▸ What is needed
Would you reproduce exactly the lines below from the one holding "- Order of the" through the one holding "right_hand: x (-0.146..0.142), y", inclusive, and no others?

**** Dataset records

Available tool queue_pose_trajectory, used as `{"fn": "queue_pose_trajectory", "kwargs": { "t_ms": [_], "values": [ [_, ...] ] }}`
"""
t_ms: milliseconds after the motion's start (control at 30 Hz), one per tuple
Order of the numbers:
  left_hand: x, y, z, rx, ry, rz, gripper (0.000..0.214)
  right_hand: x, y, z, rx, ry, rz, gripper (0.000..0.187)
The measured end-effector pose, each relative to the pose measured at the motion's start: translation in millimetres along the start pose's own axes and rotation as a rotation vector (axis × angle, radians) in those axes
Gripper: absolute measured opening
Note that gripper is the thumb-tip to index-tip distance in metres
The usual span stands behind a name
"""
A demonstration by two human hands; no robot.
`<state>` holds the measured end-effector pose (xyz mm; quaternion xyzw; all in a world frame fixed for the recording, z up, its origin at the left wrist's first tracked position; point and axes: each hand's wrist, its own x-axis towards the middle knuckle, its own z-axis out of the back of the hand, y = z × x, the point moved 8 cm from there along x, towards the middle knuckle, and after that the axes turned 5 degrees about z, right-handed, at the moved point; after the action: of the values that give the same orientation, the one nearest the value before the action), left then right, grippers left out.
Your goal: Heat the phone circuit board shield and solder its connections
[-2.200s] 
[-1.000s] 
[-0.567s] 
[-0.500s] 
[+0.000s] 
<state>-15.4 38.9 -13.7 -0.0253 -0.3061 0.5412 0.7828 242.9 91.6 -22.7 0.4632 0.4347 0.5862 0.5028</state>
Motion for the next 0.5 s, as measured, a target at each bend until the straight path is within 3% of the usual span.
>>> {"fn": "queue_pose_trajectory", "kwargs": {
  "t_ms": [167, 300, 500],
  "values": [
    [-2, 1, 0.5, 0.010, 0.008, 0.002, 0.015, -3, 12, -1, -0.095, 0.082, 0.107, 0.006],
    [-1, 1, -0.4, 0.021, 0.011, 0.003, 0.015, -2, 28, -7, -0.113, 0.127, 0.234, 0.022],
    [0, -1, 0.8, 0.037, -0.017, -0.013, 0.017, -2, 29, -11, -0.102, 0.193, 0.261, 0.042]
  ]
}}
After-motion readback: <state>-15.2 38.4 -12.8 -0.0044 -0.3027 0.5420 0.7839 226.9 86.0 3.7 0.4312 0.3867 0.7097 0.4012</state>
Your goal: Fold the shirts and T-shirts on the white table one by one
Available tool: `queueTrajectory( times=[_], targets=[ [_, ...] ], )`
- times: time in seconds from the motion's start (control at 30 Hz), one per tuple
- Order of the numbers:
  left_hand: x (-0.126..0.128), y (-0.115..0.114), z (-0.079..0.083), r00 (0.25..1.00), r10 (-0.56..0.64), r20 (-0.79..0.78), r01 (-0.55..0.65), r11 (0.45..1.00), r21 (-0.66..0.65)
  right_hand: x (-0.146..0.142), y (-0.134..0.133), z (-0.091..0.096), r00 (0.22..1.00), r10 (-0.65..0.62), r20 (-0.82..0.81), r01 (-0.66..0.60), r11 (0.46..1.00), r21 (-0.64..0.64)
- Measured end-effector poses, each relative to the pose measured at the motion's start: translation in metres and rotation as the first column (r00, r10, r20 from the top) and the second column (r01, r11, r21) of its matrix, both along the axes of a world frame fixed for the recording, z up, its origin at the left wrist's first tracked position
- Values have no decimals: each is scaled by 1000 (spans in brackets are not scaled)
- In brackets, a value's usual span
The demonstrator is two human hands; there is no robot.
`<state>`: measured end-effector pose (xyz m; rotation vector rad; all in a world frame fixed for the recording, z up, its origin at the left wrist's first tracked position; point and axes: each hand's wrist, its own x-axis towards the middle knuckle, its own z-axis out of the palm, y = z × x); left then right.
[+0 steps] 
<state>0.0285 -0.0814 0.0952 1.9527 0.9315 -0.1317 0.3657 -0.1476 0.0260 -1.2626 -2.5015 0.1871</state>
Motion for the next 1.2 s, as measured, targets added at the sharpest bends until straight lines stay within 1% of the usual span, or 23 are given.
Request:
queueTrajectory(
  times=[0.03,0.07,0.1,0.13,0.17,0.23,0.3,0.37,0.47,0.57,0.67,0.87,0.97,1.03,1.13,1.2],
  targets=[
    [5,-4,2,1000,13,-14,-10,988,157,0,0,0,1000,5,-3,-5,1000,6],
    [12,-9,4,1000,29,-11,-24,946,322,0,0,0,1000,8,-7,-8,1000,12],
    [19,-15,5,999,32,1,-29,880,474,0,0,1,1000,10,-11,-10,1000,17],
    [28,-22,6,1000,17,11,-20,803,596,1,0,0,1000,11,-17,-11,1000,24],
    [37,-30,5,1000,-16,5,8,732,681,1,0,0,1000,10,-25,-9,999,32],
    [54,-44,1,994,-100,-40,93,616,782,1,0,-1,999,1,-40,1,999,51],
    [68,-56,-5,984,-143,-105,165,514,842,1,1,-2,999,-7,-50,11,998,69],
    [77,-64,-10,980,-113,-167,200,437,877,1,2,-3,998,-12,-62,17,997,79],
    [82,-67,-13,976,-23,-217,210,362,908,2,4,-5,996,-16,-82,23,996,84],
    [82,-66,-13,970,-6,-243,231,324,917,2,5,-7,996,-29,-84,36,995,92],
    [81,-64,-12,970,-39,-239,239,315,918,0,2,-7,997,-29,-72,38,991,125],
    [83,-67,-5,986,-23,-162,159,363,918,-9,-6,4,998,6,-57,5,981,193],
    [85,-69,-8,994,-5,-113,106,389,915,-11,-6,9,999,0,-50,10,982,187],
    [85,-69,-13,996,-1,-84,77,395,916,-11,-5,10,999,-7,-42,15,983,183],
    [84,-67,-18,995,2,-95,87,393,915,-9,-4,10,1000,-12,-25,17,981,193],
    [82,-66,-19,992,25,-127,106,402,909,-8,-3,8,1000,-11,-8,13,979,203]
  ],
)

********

▸ Exercise answer
- Order of the numbers:
  left_hand: x (-0.126..0.128), y (-0.115..0.114), z (-0.079..0.083), r00 (0.25..1.00), r10 (-0.56..0.64), r20 (-0.79..0.78), r01 (-0.55..0.65), r11 (0.45..1.00), r21 (-0.66..0.65)
  right_hand: x (-0.146..0.142), y (-0.134..0.133), z (-0.091..0.096), r00 (0.22..1.00), r10 (-0.65..0.62), r20 (-0.82..0.81), r01 (-0.66..0.60), r11 (0.46..1.00), r21 (-0.64..0.64)

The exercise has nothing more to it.